• _Your assignment_
In your copy, include no images, and write out every entry below exactly as it stands.

Extracted records:

********************

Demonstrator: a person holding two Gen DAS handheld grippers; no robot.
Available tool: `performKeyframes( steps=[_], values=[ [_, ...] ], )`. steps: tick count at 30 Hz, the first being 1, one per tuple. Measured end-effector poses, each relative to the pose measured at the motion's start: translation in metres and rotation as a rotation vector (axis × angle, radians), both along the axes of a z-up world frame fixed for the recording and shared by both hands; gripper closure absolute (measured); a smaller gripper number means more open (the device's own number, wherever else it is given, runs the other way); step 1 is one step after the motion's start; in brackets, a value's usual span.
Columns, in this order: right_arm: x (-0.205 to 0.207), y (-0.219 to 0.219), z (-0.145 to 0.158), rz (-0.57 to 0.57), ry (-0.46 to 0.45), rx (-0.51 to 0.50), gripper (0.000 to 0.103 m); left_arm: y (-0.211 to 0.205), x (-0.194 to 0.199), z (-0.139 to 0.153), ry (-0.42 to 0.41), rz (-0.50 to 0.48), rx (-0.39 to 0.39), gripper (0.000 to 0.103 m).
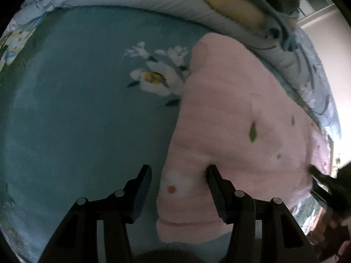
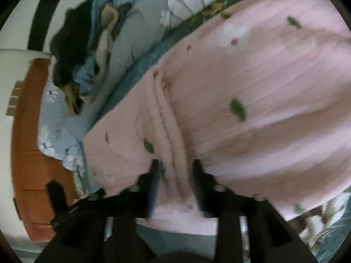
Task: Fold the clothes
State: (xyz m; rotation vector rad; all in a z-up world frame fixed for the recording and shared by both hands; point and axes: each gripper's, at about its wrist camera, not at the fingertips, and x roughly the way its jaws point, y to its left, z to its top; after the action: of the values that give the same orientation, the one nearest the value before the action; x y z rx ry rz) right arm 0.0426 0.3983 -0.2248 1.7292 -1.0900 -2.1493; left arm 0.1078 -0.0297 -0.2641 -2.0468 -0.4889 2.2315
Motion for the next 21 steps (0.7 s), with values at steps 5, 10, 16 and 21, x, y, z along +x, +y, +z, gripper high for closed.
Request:
performKeyframes(
  steps=[5,10,16,21],
  values=[
    [0.045,0.087,0.021,-0.179,0.096,0.04,0.042,-0.003,-0.001,0.021,0.047,0.023,-0.033,0.046],
    [0.108,0.198,0.012,-0.502,0.092,0.084,0.042,0.021,0.003,0.062,0.19,-0.016,0.003,0.046],
    [0.12,0.246,-0.02,-0.666,0.109,-0.016,0.042,0.098,0.002,0.057,0.194,-0.217,0.078,0.046],
    [0.1,0.247,-0.033,-0.696,0.126,-0.047,0.042,0.134,0.01,0.024,0.103,-0.288,0.04,0.046]
  ],
)
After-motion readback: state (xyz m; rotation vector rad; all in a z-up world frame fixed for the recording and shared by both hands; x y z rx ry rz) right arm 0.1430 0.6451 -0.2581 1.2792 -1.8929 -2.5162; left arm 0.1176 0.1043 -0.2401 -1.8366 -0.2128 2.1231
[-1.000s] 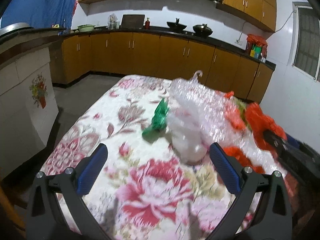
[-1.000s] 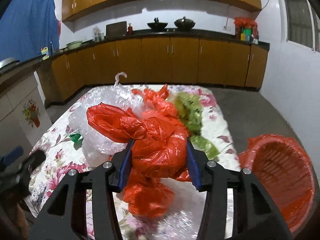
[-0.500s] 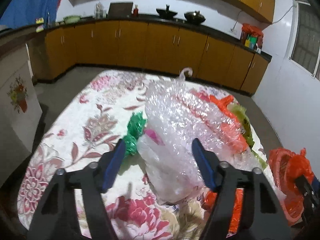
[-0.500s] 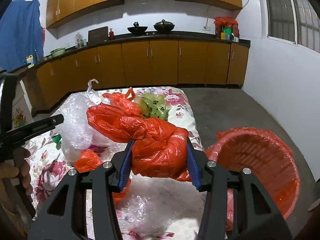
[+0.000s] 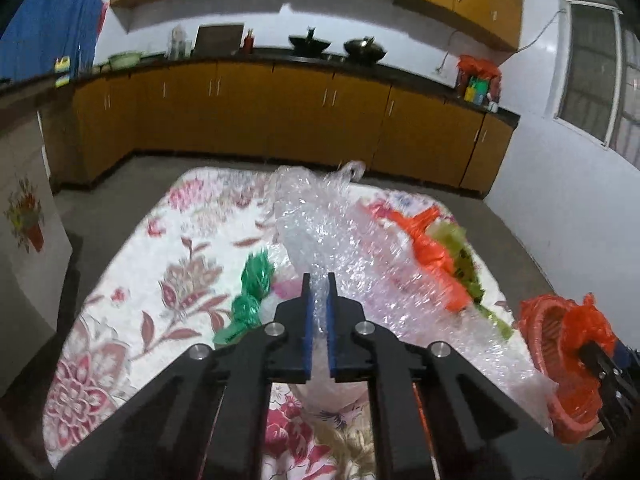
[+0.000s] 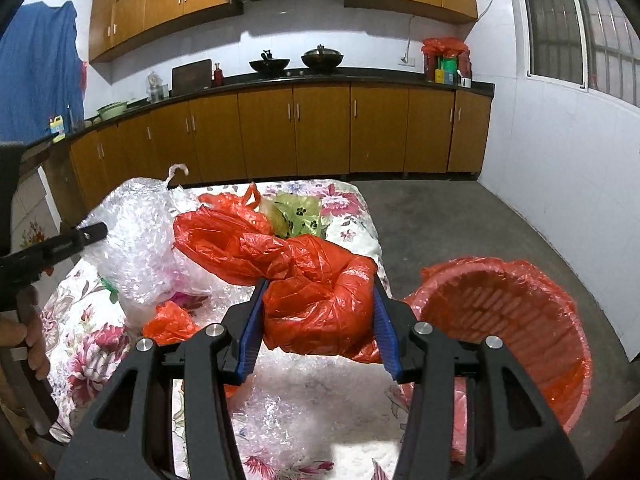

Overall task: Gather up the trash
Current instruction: 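Carry the red bag with the right tool over the basket while the left tool grasps bubble wrap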

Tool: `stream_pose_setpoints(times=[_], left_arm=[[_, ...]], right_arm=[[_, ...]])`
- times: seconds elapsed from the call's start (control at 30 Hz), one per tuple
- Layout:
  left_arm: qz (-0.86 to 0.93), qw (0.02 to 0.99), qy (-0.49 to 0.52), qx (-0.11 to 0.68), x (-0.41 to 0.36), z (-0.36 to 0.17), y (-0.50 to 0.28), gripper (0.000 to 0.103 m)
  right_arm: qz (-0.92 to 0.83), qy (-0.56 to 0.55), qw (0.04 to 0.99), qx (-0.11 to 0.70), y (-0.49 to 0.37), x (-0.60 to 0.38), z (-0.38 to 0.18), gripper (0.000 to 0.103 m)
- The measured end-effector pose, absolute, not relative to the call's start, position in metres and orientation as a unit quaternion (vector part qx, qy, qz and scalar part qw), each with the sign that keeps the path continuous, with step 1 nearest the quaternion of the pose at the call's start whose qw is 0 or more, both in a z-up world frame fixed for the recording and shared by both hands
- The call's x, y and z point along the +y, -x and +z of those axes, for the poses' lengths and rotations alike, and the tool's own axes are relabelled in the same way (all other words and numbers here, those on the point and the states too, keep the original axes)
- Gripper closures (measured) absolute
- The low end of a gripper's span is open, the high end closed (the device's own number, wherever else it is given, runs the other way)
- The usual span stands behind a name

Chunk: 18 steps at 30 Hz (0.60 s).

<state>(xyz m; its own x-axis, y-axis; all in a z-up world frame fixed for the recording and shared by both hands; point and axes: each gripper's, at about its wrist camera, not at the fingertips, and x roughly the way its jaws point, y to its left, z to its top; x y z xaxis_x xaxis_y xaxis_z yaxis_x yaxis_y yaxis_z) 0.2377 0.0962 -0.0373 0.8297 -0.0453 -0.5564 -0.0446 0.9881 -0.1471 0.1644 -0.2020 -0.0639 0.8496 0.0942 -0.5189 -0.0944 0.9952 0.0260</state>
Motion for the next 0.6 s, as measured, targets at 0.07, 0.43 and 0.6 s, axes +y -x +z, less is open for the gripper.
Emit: stream_pose_setpoints(times=[0.07,0.43,0.6], left_arm=[[-0.002,0.957,0.071,0.280,0.095,-0.029,-0.230,0.096],[-0.032,0.970,0.066,0.232,0.084,0.017,-0.191,0.096],[-0.071,0.971,0.062,0.220,0.056,0.028,-0.180,0.096]], right_arm=[[0.049,0.000,0.963,0.266,-0.161,-0.203,-0.061,0.054],[0.035,-0.008,0.969,0.246,-0.146,-0.221,-0.046,0.054],[0.012,-0.014,0.971,0.237,-0.138,-0.239,-0.040,0.054]])
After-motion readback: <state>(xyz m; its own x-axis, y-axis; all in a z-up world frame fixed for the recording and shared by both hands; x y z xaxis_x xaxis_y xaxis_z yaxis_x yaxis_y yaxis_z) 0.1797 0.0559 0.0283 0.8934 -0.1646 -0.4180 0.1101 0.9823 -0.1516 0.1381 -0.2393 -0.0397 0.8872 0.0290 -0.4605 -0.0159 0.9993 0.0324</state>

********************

• _Response to the exercise_
Demonstrator: a person holding two Gen DAS handheld grippers; no robot.
Available tool: `performKeyframes( steps=[_], values=[ [_, ...] ], )`. steps: tick count at 30 Hz, the first being 1, one per tuple. Measured end-effector poses, each relative to the pose measured at the motion's start: translation in metres and rotation as a rotation vector (axis × angle, radians), both along the axes of a z-up world frame fixed for the recording and shared by both hands; gripper closure absolute (measured); a smaller gripper number means more open (the device's own number, wherever else it is given, runs the other way); step 1 is one step after the motion's start; in brackets, a value's usual span.
Columns, in this order: right_arm: x (-0.205 to 0.207), y (-0.219 to 0.219), z (-0.145 to 0.158), rz (-0.57 to 0.57), ry (-0.46 to 0.45), rx (-0.51 to 0.50), gripper (0.000 to 0.103 m); left_arm: y (-0.211 to 0.205), x (-0.194 to 0.199), z (-0.139 to 0.153), ry (-0.42 to 0.41), rz (-0.50 to 0.48), rx (-0.39 to 0.39), gripper (0.000 to 0.103 m).
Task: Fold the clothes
State: (xyz m; rotation vector rad; all in a z-up world frame fixed for the recording and shared by both hands; point and axes: each gripper's, at about its wrist camera, not at the fingertips, and x roughly the way its jaws point, y to its left, z to its top; after the action: of the values that give the same orientation, the one nearest the value before the action; x y z rx ry rz) right arm 0.0426 0.3983 -0.2248 1.7292 -1.0900 -2.1493; left arm 0.1078 -0.0297 -0.2641 -2.0468 -0.4889 2.2315
Motion for the next 21 steps (0.7 s), with values at steps 5, 10, 16 and 21, x, y, z along +x, +y, +z, gripper high for closed.
Request:
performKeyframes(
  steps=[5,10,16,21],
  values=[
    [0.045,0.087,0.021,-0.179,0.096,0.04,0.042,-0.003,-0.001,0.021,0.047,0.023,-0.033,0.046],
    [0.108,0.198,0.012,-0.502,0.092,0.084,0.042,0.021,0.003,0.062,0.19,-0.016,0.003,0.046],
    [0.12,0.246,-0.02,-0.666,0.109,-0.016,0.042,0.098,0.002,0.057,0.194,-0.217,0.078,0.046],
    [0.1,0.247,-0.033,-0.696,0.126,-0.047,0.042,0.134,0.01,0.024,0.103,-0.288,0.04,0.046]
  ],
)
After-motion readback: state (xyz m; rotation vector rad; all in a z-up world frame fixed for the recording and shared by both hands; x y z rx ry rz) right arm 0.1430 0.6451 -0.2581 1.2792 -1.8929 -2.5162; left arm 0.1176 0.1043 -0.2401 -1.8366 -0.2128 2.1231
[-1.000s] 
[-1.000s] 
[-0.500s] 
[-0.500s] 
[+0.000s] 
[+0.000s] 

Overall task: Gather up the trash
Current instruction: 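Carry the red bag with the right tool over the basket while the left tool grasps bubble wrap
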
Tool: `stream_pose_setpoints(times=[_], left_arm=[[_, ...]], right_arm=[[_, ...]])`
- times: seconds elapsed from the call's start (control at 30 Hz), one per tuple
- Layout:
  left_arm: qz (-0.86 to 0.93), qw (0.02 to 0.99), qy (-0.49 to 0.52), qx (-0.11 to 0.68), x (-0.41 to 0.36), z (-0.36 to 0.17), y (-0.50 to 0.28), gripper (0.000 to 0.103 m)
  right_arm: qz (-0.92 to 0.83), qy (-0.56 to 0.55), qw (0.04 to 0.99), qx (-0.11 to 0.70), y (-0.49 to 0.37), x (-0.60 to 0.38), z (-0.38 to 0.18), gripper (0.000 to 0.103 m)
- The measured end-effector pose, absolute, not relative to the call's start, position in metres and orientation as a unit quaternion (vector part qx, qy, qz and scalar part qw), each with the sign that keeps the path continuous, with step 1 nearest the quaternion of the pose at the call's start whose qw is 0 or more, both in a z-up world frame fixed for the recording and shared by both hands
- The call's x, y and z point along the +y, -x and +z of those axes, for the poses' lengths and rotations alike, and the tool's own axes are relabelled in the same way (all other words and numbers here, those on the point and the states too, keep the original axes)
- Gripper closures (measured) absolute
- The low end of a gripper's span is open, the high end closed (the device's own number, wherever else it is given, runs the other way)
- The usual span stands behind a name

Chunk: 18 steps at 30 Hz (0.60 s).

<state>(xyz m; its own x-axis, y-axis; all in a z-up world frame fixed for the recording and shared by both hands; point and axes: each gripper's, at about its wrist camera, not at the fingertips, and x roughly the way its jaws point, y to its left, z to its top; x y z xaxis_x xaxis_y xaxis_z yaxis_x yaxis_y yaxis_z) 0.2377 0.0962 -0.0373 0.8297 -0.0453 -0.5564 -0.0446 0.9881 -0.1471 0.1644 -0.2020 -0.0639 0.8496 0.0942 -0.5189 -0.0944 0.9952 0.0260</state>
Motion for the next 0.6 s, as measured, targets at 0.07, 0.43 and 0.6 s, axes +y -x +z, less is open for the gripper.
Emit: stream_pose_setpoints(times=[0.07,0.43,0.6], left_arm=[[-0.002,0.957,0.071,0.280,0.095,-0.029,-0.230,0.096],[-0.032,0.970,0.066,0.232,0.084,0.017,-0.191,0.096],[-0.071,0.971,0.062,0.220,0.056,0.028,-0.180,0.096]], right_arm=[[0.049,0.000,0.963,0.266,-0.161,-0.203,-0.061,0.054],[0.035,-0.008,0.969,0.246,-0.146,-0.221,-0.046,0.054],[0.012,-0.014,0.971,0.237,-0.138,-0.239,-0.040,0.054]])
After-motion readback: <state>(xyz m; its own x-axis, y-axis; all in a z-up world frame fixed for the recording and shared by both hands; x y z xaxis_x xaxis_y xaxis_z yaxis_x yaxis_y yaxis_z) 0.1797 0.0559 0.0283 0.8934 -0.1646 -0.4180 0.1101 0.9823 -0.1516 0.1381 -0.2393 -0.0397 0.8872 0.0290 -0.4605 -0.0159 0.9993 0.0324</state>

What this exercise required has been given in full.